La décision porte le N°2017/42 et est datée du 6 juin, même si le document n’a fuité qu’avant-hier en soirée. En effet, au moment où les cadres du parti étaient en regroupement à Alger en prévision du Conseil national, à Tizi-Ouzou, les membres du Conseil de wilaya touchés n’avaient pas encore la nouvelle de la surprenante décision du patron qui a consenti, enfin, à signer la fin de mission à celui qui était présenté, du moins jusque-là comme son protégé.

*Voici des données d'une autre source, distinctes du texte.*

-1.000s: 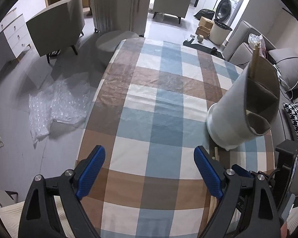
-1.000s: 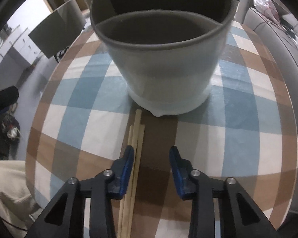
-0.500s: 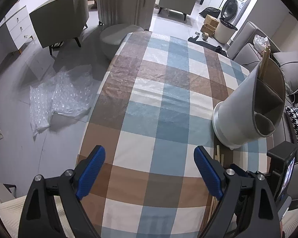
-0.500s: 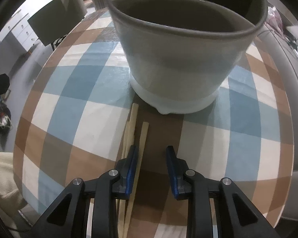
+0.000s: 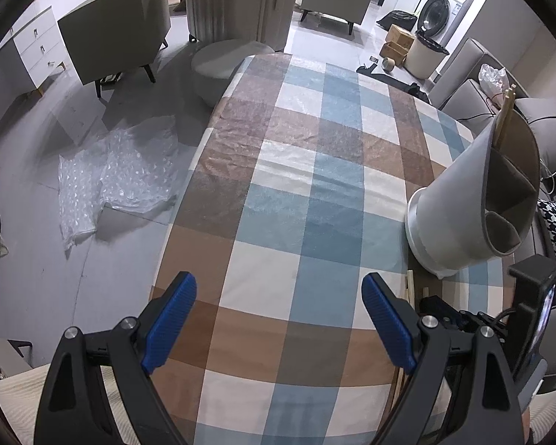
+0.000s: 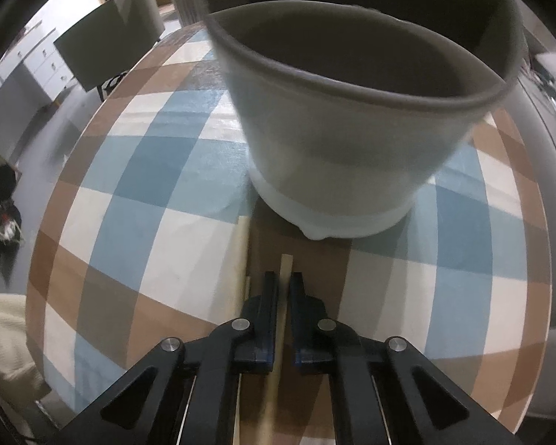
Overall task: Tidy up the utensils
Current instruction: 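Move the right tool to the remaining chopsticks and close on one, then close the left tool on another chopstick while the right tool holds its chopstick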
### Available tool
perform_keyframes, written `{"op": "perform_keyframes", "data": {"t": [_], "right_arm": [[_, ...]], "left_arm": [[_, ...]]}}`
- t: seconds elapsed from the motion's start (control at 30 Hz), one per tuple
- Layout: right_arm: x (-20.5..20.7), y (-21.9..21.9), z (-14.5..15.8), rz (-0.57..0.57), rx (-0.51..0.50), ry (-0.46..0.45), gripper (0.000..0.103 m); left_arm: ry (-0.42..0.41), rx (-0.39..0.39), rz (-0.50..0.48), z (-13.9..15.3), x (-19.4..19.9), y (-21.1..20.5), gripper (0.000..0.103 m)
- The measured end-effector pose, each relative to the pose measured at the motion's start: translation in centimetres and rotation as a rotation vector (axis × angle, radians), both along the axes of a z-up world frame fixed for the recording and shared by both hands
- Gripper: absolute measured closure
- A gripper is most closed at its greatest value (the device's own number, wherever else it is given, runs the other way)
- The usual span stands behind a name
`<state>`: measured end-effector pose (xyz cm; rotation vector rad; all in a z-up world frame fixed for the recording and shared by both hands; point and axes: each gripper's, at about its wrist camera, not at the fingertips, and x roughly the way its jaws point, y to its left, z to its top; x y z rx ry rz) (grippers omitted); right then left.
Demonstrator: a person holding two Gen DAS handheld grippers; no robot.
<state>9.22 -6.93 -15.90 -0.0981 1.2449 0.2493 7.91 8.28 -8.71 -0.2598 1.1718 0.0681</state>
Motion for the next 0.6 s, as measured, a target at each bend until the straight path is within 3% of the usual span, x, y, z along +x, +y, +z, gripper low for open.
{"op": "perform_keyframes", "data": {"t": [0.3,0.6], "right_arm": [[-0.5,-4.5,1.4,-0.132,0.141,-0.007,0.098],[-1.0,-10.5,2.3,-0.313,0.335,0.014,0.098]], "left_arm": [[0.043,0.009,-0.036,-0.8,0.0,-1.7,0.015],[0.157,0.031,-0.174,-3.1,-0.2,-6.3,0.015]]}}
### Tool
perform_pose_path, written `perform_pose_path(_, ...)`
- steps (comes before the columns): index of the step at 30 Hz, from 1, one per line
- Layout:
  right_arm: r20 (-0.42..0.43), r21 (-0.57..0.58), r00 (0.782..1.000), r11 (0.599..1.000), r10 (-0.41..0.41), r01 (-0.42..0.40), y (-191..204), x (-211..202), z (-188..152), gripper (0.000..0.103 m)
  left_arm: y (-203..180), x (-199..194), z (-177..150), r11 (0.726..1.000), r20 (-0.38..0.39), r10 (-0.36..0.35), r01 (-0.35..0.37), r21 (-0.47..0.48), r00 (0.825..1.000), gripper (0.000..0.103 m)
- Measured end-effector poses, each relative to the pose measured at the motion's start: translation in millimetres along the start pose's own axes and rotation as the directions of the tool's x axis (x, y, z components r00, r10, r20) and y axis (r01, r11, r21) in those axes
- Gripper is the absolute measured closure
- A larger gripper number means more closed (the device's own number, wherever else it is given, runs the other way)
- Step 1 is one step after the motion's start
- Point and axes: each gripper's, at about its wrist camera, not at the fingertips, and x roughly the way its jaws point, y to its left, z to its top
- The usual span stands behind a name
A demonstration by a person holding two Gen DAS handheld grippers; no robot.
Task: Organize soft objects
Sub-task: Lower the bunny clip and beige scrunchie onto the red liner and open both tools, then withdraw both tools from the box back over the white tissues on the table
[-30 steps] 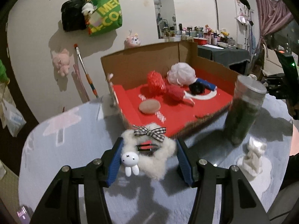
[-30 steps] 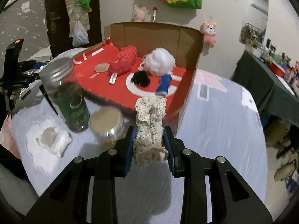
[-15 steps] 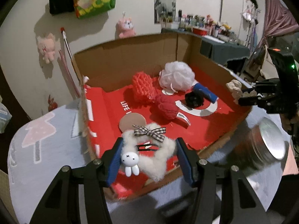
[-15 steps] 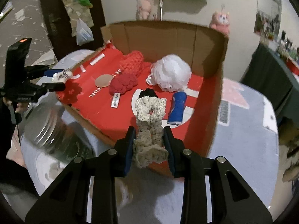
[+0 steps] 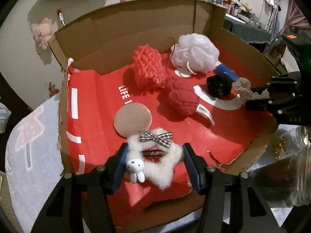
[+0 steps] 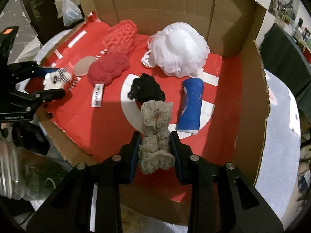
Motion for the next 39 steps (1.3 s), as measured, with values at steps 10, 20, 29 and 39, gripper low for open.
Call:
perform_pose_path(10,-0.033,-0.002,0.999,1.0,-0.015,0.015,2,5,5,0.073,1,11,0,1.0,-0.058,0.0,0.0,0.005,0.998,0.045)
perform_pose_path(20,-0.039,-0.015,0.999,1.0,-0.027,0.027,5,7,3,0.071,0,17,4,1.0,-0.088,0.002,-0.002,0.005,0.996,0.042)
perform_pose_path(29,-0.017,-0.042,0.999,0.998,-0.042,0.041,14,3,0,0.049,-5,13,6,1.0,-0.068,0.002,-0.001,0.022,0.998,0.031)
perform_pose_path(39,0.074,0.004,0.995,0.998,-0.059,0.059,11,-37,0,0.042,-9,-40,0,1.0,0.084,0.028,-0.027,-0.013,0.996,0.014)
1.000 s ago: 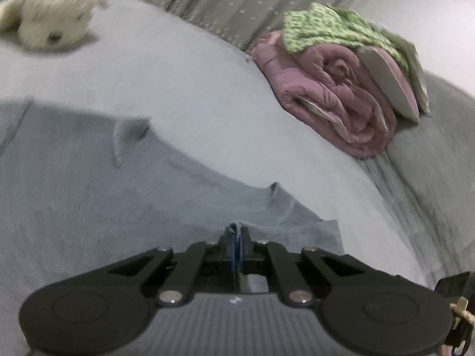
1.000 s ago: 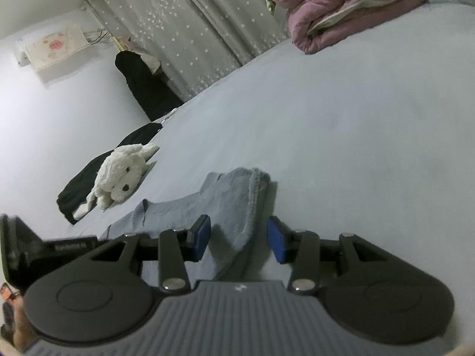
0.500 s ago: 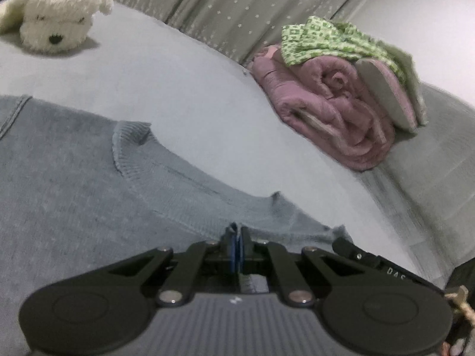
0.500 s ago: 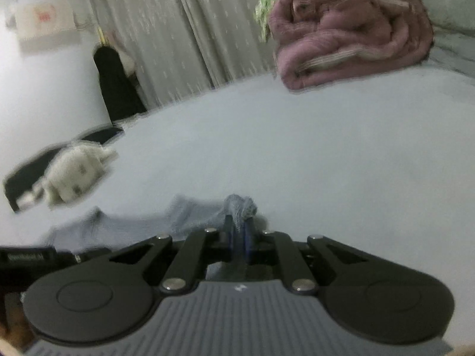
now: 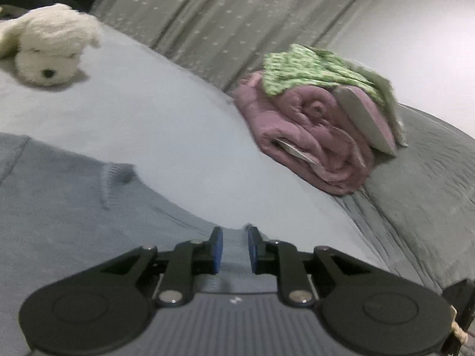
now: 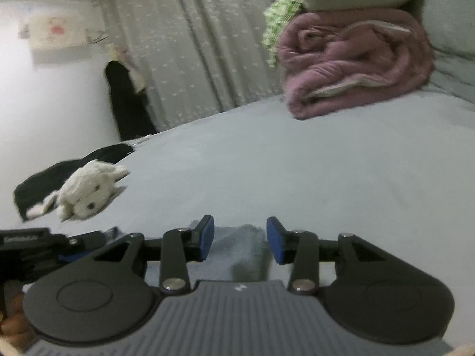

Le patron du RND a été visiblement contraint de céder, cette fois, après l’avoir, maintes fois, soutenu face à la fronde d’une partie de la base qui a, plus d’une fois, montré son hostilité à l’égard de ce quadruple député, accusé d’avoir, à plusieurs reprises, piétiné le règlement intérieur du parti. Le dernier épisode en date remonte à samedi dernier, lorsque le désormais ex-coodinateur de wilaya prétendait, selon une source avisée, lors d’une réunion du bureau de wilaya avoir «reçu le feu vert du patron de dissoudre le Conseil de wilaya». La déclaration a sonné comme un avertissement du concerné qu’il compte bien passer à la purge, pour nettoyer la structure de toute voix discordante à sa vision, notamment les contestataires de la dernière liste établie pour les dernières législatives, alors que la dissolution d’un tel organe du parti ne peut aucunement être envisagée dans les prérogatives d’un coordinateur de wilaya. Ouyahia a-t-il été informé de cet énième écart ? Possible. Mais pour ceux qui connaissent le secrétaire général du RND, «même s’il a été avisé, Ouyahia n’est pas du genre à trancher sur un coup de tête. La décision remonterait, sans doute, à bien avant les élections, pour ne pas dire à la veille. Ce n’est tout de même pas rien ce qui s’est passé. Ce fut un vrai scandale autour de la confection de la liste. Le concerné, alors premier responsable du parti localement, a remis en cause la liste établie par une commission collégiale qu’il a lui-même installée. Le premier désaveu pour lui est là. Et ce n’est pas le genre de détails qui échappe à Ouyahia quand bien même il a fermé les yeux pour ne pas étaler plus que cela le scandale. Et puis, Ouyahia est assez rompu en politique pour savoir qu’il n’est jamais indiqué de trancher des décisions à l’allure de sanction à la veille d’une élection. ça engendre toujours une déstabilisation et partant une démobilisation au sein des militants», commente une voix très au fait des développements dans la maison RND.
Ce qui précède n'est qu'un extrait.